With huge advancements in AI and the rise of the Internet of Things, the business technology landscape is being blessed with ever-increasing efficiency and interconnectivity. Though this is changing the way we work for the better, it’s also changing the risks we face on a day-to-day basis. Recent years have been beset by high-profile scandals that continually remind us of the importance of data security.
From the near-continuous Facebook data breaches to the 25 million passport numbers stolen in the Marriott data breach, 2018 was a year dominated by stories of businesses failing to protect their customers’ data.
The damages caused by these breaches are well known and, if you’re a business owner or executive, it’s vital you protect your activity and safeguard your organisation from similar attacks.
The cost of the average data breach to a US company now stands at $7.91million. According to a recent report, 47% of SMEs experienced a cyber attack in the last year.
Cybersecurity is a complicated area composed of many interdependent parts. However, given that 91% of cyber-attacks begin with a fraudulent email, email security is an important place to start for any individual dealing with sensitive data.
Use Strong Passwords
It may sound simple enough, but simple passwords are still one of the easiest ways for cybercriminals to compromise your network security. Ensure that you and all your employees understand what constitutes a strong password.
You’ll also want to avoid having the same password for all your accounts. To manage the different passwords, install a password manager to help you keep on top of your passwords and keep them safe.
Use Two-Factor Authentication
Most email services today offer two-factor verification processes as standard. This combines your unique password and a second validation step, whether it’s an SMS, automated phone call, or recovery email.
By using 2FA, you can be safe in the knowledge that even if your password is compromised, it will be difficult for any cyber criminals to access your accounts without your phone.
Most emails that are sent and received are done so in plain text.
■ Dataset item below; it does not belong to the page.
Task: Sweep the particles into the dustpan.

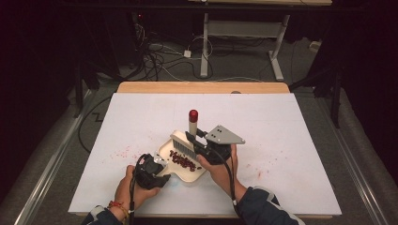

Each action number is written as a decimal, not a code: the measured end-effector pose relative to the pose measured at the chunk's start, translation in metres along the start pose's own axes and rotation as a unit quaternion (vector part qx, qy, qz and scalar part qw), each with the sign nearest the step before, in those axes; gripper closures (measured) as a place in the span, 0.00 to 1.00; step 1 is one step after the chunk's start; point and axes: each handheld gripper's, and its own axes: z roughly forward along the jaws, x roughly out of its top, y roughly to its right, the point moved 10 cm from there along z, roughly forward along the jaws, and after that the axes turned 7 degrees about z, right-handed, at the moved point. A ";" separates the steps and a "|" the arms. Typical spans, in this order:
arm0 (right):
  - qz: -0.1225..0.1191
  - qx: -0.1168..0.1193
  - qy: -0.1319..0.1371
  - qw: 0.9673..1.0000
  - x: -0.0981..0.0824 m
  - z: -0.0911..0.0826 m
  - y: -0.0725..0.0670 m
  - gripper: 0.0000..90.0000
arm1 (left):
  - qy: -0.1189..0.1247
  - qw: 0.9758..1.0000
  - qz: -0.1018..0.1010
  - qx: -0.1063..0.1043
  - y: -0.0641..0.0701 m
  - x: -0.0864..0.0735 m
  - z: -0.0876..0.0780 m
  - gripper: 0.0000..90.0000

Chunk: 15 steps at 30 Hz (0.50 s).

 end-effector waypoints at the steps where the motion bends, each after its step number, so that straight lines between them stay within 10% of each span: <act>1: 0.002 -0.002 0.003 1.000 0.002 -0.001 0.002 0.79 | 0.001 1.000 0.001 0.000 0.000 -0.001 0.000 0.71; 15: -0.013 -0.047 0.030 0.998 0.025 -0.022 0.041 0.79 | -0.016 1.000 0.014 -0.009 -0.006 -0.016 -0.011 0.71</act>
As a result, they’re easily legible to prying eyes. If you’re sending particularly sensitive information over email, it’s recommended that you use an encrypted email service.
Since the Snowden leaks several specialist email servers have emerged that encrypt your emails in transit. Doing so means that they will be unintelligible between accounts, avoiding the risk of interception.
You can also enable encryption on many of the most popular email services. However, their privacy policies and encryption methods are often likely to be weaker, so if you’re sending particularly sensitive information it is worth using a specialist service.
This should be used in conjunction with other basic consumer security tools like antivirus and Virtual Private Network software, which should be in effect across all of your active devices. It’s important to take your time when choosing a service provider here, as some are more secure than others. While the best choices in the market offer strong all-round protection, there are plenty of unreliable options that have been known to store and even sell user data. Generally speaking, services like NordVPN and Cyberghost are safe options which get great reviews.
Avoid Public Wi-Fi
Make sure you don’t access any sensitive company information from a public Wi-Fi connection. Public connections provide a whole host of security issues and leave you vulnerable to man-in-the-middle attacks. If you’re left with no choice but to use an unsecured network, ensure your VPN is turned on.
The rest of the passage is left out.